= Task statement =
For each line of the data below, copy it if it holds the word "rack".

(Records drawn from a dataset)
━━━━━━━━
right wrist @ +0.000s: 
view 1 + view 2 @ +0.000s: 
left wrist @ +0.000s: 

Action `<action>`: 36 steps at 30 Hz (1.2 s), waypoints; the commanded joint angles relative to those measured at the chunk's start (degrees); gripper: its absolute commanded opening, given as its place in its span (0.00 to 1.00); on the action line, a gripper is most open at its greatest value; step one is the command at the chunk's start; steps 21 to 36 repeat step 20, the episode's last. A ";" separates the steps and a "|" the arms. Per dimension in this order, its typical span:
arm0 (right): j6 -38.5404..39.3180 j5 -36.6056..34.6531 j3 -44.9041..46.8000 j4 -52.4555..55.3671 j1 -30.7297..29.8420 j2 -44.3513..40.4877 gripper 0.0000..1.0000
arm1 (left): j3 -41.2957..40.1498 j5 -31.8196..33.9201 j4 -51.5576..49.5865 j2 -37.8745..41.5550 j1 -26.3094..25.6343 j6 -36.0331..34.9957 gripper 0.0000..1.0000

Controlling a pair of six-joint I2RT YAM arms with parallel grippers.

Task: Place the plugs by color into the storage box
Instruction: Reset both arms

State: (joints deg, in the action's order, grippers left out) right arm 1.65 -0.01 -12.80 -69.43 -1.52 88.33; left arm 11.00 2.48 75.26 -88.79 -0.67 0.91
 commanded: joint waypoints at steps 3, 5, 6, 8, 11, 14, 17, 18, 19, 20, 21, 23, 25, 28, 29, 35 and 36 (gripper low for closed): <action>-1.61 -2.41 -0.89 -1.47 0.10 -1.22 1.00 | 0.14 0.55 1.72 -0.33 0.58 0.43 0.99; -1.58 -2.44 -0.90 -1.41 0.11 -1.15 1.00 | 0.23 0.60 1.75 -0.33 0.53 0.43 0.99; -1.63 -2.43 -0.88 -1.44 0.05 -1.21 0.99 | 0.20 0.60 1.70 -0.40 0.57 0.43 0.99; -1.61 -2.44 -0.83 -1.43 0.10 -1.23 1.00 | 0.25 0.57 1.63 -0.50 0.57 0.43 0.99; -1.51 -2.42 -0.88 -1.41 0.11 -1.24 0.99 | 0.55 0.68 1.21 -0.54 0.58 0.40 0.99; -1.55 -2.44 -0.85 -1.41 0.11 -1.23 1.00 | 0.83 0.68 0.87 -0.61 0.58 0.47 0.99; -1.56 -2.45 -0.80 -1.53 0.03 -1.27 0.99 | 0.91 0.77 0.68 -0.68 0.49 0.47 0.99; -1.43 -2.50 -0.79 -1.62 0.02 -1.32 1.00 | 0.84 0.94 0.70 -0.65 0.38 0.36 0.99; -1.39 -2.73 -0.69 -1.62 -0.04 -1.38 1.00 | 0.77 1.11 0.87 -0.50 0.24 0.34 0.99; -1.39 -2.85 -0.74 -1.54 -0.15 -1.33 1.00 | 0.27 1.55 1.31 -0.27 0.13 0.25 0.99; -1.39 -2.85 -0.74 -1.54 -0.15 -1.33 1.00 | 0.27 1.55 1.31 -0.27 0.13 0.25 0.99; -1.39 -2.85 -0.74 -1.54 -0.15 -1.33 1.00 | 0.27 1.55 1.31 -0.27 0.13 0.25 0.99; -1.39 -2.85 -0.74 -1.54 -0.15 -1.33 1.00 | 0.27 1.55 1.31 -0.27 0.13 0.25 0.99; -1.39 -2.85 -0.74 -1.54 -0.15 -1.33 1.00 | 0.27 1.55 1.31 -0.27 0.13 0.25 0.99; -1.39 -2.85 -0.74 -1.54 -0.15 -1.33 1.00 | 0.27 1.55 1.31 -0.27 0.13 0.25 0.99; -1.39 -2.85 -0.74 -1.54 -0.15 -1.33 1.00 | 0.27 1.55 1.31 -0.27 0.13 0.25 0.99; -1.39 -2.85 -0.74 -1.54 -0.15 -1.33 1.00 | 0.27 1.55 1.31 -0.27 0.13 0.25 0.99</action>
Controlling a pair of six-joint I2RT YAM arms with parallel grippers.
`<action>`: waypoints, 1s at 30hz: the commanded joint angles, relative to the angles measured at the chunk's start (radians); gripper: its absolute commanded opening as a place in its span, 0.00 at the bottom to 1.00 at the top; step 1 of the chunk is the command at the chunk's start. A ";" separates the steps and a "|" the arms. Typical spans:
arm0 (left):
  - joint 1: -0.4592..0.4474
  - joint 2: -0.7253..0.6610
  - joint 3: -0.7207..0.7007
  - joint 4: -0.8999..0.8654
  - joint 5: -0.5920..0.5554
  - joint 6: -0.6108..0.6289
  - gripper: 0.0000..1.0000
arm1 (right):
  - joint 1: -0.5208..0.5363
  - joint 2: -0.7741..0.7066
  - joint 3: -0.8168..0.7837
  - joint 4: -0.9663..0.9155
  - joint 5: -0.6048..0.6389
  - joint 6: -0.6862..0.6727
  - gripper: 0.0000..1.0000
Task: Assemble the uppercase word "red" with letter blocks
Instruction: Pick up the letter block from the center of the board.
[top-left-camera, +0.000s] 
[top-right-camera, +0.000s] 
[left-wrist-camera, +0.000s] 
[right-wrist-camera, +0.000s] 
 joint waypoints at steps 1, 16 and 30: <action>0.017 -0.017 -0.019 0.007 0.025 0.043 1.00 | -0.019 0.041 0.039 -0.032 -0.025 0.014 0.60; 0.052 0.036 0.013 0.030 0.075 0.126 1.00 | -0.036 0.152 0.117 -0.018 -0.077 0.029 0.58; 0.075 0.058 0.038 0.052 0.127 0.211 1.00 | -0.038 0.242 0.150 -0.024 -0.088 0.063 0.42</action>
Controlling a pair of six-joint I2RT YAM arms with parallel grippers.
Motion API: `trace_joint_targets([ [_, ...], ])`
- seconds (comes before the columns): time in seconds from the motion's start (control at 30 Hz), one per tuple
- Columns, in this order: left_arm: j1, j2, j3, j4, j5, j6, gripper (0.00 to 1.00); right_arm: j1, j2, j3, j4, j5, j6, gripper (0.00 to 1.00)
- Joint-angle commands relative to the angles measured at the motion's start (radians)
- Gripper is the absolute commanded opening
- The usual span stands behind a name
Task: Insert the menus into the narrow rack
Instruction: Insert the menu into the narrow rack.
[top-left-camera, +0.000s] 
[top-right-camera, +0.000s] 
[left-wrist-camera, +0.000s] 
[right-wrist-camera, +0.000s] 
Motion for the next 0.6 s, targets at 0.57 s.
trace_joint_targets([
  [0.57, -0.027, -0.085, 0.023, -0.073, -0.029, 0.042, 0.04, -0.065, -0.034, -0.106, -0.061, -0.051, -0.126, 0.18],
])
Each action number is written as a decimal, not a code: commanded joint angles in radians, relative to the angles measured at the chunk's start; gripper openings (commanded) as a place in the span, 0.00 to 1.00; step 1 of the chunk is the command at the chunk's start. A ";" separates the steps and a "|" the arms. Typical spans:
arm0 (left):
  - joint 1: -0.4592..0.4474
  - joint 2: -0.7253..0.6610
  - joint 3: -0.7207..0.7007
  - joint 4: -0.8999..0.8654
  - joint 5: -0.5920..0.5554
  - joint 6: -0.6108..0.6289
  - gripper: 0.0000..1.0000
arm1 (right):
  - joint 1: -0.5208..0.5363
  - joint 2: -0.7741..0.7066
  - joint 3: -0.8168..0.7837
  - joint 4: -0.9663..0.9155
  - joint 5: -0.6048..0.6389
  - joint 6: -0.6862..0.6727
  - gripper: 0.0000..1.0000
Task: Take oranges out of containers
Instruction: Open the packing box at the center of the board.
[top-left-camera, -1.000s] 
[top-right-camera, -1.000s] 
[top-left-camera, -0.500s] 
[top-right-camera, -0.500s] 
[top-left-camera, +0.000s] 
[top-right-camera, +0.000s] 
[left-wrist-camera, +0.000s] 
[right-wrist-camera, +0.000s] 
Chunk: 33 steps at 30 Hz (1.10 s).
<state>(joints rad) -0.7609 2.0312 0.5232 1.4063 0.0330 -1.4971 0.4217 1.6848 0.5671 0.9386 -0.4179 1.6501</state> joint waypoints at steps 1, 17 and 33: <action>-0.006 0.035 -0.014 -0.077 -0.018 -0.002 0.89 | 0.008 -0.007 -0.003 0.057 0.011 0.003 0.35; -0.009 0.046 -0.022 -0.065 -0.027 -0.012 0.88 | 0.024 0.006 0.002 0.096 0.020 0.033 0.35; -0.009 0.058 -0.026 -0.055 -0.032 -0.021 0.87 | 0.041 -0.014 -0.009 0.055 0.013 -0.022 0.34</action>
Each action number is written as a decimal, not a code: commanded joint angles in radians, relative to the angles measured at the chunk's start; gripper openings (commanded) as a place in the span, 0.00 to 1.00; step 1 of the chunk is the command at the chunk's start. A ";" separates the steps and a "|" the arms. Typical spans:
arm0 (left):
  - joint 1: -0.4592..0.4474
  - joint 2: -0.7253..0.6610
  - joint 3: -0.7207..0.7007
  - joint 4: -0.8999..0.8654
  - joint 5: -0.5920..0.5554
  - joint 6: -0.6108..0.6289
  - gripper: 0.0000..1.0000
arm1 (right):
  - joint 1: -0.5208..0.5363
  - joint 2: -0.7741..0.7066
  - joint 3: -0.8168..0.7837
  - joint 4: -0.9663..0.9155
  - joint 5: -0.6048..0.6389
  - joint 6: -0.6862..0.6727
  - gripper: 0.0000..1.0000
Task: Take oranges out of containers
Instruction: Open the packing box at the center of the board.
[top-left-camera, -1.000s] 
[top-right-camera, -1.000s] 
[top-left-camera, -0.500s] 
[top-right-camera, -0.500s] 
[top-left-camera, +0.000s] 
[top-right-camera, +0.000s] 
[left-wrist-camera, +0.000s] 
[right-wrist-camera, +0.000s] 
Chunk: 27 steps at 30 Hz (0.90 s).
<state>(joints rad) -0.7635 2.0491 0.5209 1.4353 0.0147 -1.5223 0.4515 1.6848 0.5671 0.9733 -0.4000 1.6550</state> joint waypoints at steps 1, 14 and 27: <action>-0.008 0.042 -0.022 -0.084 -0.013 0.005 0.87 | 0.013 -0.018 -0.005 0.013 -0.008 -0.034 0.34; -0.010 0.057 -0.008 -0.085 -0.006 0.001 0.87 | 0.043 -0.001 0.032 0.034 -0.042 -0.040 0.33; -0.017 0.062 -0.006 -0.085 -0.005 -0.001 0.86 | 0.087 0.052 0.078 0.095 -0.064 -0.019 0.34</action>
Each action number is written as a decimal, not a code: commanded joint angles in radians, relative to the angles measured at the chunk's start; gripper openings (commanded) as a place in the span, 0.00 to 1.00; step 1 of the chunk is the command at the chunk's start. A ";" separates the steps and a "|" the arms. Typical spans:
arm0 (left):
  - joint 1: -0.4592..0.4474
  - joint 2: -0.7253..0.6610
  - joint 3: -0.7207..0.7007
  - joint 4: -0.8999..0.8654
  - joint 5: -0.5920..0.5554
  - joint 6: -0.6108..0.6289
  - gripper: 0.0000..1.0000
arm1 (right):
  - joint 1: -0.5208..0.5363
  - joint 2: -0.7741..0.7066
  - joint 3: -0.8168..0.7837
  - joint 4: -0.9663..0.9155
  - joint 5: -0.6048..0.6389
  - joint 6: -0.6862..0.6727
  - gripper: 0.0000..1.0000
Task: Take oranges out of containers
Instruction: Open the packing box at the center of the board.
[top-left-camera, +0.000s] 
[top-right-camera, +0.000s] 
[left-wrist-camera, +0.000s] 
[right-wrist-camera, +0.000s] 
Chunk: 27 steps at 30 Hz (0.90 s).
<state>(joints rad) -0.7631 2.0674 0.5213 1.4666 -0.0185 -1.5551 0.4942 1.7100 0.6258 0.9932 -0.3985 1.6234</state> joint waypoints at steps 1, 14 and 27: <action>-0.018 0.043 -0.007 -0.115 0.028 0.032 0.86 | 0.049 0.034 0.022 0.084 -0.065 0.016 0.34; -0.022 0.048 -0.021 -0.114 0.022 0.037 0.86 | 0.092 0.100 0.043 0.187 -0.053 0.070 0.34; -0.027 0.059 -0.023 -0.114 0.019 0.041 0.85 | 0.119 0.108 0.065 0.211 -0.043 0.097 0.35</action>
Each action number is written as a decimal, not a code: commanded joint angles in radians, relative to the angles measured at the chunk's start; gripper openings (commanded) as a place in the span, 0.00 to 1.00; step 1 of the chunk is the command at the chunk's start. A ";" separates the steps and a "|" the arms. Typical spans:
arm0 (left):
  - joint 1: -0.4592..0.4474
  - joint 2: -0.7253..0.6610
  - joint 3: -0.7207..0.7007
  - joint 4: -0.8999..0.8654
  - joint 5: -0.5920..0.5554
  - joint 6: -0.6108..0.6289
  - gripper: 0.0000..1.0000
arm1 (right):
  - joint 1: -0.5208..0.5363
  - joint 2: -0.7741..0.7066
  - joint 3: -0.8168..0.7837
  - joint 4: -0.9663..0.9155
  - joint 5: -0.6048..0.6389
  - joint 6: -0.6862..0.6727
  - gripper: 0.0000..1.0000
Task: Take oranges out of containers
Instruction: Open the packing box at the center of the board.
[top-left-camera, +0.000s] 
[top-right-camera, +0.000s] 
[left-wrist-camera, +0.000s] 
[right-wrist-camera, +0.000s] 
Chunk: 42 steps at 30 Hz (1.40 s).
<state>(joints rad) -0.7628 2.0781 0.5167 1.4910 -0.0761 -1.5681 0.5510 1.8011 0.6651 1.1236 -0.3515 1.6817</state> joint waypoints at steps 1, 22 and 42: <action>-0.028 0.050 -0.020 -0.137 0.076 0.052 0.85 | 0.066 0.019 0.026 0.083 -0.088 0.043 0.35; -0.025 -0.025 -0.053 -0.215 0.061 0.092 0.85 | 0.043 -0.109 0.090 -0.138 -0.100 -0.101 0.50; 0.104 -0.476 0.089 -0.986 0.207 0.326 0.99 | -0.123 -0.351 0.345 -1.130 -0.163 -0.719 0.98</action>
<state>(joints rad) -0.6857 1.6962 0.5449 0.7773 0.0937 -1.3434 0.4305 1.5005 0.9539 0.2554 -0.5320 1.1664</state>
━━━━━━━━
= Response to the exercise =
Task: Insert the menus into the narrow rack
Instruction: Insert the menu into the narrow rack.

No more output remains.